▶ _WHAT YOU SHOULD DO_: Repeat the data exactly, so that every line matches the original.

START DATA EXTRACTS

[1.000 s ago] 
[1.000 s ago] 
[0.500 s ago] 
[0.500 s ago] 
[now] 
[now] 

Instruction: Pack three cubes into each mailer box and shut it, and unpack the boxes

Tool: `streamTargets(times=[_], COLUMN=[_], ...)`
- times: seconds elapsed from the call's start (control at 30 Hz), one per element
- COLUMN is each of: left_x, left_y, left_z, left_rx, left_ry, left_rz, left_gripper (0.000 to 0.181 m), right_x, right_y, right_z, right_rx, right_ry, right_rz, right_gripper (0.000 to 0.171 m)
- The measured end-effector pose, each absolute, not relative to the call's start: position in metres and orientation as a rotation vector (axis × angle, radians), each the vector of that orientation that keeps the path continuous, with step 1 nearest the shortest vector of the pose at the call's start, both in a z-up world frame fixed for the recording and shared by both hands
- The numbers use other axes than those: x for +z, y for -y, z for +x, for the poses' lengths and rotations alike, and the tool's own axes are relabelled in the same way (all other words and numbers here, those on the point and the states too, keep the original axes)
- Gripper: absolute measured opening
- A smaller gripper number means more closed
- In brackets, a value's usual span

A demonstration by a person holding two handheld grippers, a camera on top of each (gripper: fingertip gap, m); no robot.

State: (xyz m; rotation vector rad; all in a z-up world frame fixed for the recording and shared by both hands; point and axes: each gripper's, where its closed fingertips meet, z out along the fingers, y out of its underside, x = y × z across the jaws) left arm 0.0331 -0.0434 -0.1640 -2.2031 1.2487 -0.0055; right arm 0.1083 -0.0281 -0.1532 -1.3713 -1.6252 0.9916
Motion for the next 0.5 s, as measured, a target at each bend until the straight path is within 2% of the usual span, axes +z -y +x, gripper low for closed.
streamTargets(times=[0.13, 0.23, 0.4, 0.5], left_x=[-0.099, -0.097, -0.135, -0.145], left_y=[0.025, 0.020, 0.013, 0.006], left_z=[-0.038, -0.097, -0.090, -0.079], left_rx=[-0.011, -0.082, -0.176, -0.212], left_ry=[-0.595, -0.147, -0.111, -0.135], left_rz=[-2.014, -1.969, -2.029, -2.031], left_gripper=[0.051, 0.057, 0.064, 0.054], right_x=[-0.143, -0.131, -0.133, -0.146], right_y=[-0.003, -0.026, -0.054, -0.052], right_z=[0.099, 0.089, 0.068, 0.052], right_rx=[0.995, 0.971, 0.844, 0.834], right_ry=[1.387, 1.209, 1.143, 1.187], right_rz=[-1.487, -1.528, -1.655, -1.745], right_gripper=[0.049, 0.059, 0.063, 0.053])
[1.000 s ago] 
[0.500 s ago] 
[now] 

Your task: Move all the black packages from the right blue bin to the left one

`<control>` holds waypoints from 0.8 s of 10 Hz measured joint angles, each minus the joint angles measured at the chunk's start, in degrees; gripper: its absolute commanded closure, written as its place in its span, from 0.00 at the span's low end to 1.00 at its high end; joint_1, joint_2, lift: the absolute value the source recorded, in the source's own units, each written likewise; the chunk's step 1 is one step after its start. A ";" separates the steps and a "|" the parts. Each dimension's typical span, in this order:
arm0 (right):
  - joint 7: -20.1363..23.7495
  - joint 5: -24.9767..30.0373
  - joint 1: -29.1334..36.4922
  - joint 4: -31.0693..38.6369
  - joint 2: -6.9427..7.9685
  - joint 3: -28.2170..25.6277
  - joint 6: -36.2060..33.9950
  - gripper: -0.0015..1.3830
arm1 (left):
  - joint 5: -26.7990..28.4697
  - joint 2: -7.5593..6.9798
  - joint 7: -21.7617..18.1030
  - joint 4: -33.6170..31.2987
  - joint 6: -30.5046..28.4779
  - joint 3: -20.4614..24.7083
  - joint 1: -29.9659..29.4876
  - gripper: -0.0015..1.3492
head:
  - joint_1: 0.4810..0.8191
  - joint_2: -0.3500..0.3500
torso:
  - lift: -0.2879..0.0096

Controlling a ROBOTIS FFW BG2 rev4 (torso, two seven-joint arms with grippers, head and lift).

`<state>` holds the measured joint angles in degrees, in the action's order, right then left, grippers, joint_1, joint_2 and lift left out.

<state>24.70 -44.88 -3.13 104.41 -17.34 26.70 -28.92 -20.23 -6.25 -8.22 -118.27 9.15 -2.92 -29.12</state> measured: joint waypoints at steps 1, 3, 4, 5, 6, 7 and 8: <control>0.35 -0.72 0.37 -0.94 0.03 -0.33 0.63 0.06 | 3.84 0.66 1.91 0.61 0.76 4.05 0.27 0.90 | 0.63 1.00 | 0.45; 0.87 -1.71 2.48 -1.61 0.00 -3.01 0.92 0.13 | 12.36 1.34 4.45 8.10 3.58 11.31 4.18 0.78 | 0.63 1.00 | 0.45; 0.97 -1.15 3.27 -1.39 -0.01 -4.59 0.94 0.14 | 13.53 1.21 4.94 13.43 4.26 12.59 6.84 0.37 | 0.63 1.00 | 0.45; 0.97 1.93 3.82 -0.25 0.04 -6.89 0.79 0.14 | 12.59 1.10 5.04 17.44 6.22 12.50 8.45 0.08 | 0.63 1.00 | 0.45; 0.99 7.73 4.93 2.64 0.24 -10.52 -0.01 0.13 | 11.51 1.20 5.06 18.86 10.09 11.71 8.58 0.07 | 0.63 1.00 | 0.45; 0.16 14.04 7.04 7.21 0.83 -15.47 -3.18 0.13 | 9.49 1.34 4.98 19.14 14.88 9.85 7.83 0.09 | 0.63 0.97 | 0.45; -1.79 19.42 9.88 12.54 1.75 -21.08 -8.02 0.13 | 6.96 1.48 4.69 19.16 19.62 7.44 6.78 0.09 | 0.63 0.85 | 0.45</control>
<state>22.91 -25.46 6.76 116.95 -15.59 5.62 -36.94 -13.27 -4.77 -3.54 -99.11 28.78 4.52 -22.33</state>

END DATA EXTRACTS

▶ _RESPONSE_:
[1.000 s ago] 
[1.000 s ago] 
[0.500 s ago] 
[0.500 s ago] 
[now] 
[now] 

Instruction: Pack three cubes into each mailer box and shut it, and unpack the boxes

Tool: `streamTargets(times=[_], COLUMN=[_], ...)`
- times: seconds elapsed from the call's start (control at 30 Hz), one per element
- COLUMN is each of: left_x, left_y, left_z, left_rx, left_ry, left_rz, left_gripper (0.000 to 0.181 m), right_x, right_y, right_z, right_rx, right_ry, right_rz, right_gripper (0.000 to 0.171 m)
- The measured end-effector pose, each absolute, not relative to the call's start: position in metres and orientation as a rotation vector (axis × angle, radians), each the vector of that orientation that keeps the path continuous, with step 1 nearest the shortest vector of the pose at the call's start, both in a z-up world frame fixed for the recording and shared by both hands
- The numbers use other axes than those: x for +z, y for -y, z for +x, for the poses' lengths and rotations alike, and the tool's own axes are relabelled in the same way (all other words and numbers here, those on the point and the states too, keep the original axes)
- Gripper: absolute measured opening
- A smaller gripper number means more closed
- In brackets, a value's usual span

A demonstration by a person holding two handheld grippers, a camera on top of each (gripper: fingertip gap, m); no robot.

State: (xyz m; rotation vector rad; all in a z-up world frame fixed for the recording and shared by both hands; point and axes: each gripper's, where its closed fingertips meet, z out along the fingers, y out of its underside, x = y × z across the jaws) left arm 0.0331 -0.0434 -0.1640 -2.2031 1.2487 -0.0055; right arm 0.1083 -0.0281 -0.1532 -1.3713 -1.6252 0.9916
Motion for the next 0.5 s, as measured, a target at each bend until the straight path is within 2% of the usual span, axes +z -y +x, gripper low for closed.
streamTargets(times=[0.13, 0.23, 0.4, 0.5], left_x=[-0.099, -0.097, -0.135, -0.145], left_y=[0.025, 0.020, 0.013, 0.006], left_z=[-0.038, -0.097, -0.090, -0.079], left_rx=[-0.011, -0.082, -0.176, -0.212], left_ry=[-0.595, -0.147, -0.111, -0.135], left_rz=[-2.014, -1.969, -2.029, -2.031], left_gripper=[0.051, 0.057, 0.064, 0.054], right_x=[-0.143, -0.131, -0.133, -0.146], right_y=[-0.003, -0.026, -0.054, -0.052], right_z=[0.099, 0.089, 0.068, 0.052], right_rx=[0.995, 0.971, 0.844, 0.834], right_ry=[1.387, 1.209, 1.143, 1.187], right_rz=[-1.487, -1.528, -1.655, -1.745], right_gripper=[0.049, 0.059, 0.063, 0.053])
[1.000 s ago] 
[0.500 s ago] 
[now] 

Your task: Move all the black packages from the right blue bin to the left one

`<control>` holds waypoints from 0.8 s of 10 Hz measured joint angles, each minus the joint angles measured at the chunk's start, in degrees; gripper: its absolute commanded closure, written as its place in its span, from 0.00 at the span's low end to 1.00 at its high end; joint_1, joint_2, lift: the absolute value the source recorded, in the source's own units, each written likewise; the chunk's step 1 is one step after its start. A ";" separates the steps and a "|" the parts. Each dimension's typical span, in this order:
arm0 (right):
  - joint 7: -20.1363..23.7495
  - joint 5: -24.9767..30.0373
  - joint 1: -29.1334..36.4922
  - joint 4: -31.0693..38.6369
  - joint 2: -6.9427..7.9685
  - joint 3: -28.2170..25.6277
  - joint 6: -36.2060..33.9950
  - gripper: -0.0015..1.3830
arm1 (left):
  - joint 5: -26.7990..28.4697
  - joint 2: -7.5593..6.9798
  - joint 7: -21.7617..18.1030
  - joint 4: -33.6170..31.2987
  - joint 6: -30.5046..28.4779
  - joint 3: -20.4614..24.7083
  - joint 1: -29.9659..29.4876
  - gripper: -0.0015..1.3492
head:
  - joint_1: 0.4810..0.8191
  - joint_2: -0.3500..0.3500
torso:
  - lift: -0.2879..0.0096

Controlling a ROBOTIS FFW BG2 rev4 (torso, two seven-joint arms with grippers, head and lift).

`<state>` holds the measured joint angles in degrees, in the action's order, right then left, grippers, joint_1, joint_2 and lift left out.

<state>24.70 -44.88 -3.13 104.41 -17.34 26.70 -28.92 -20.23 -6.25 -8.22 -118.27 9.15 -2.92 -29.12</state> measured: joint waypoints at steps 1, 3, 4, 5, 6, 7 and 8: <control>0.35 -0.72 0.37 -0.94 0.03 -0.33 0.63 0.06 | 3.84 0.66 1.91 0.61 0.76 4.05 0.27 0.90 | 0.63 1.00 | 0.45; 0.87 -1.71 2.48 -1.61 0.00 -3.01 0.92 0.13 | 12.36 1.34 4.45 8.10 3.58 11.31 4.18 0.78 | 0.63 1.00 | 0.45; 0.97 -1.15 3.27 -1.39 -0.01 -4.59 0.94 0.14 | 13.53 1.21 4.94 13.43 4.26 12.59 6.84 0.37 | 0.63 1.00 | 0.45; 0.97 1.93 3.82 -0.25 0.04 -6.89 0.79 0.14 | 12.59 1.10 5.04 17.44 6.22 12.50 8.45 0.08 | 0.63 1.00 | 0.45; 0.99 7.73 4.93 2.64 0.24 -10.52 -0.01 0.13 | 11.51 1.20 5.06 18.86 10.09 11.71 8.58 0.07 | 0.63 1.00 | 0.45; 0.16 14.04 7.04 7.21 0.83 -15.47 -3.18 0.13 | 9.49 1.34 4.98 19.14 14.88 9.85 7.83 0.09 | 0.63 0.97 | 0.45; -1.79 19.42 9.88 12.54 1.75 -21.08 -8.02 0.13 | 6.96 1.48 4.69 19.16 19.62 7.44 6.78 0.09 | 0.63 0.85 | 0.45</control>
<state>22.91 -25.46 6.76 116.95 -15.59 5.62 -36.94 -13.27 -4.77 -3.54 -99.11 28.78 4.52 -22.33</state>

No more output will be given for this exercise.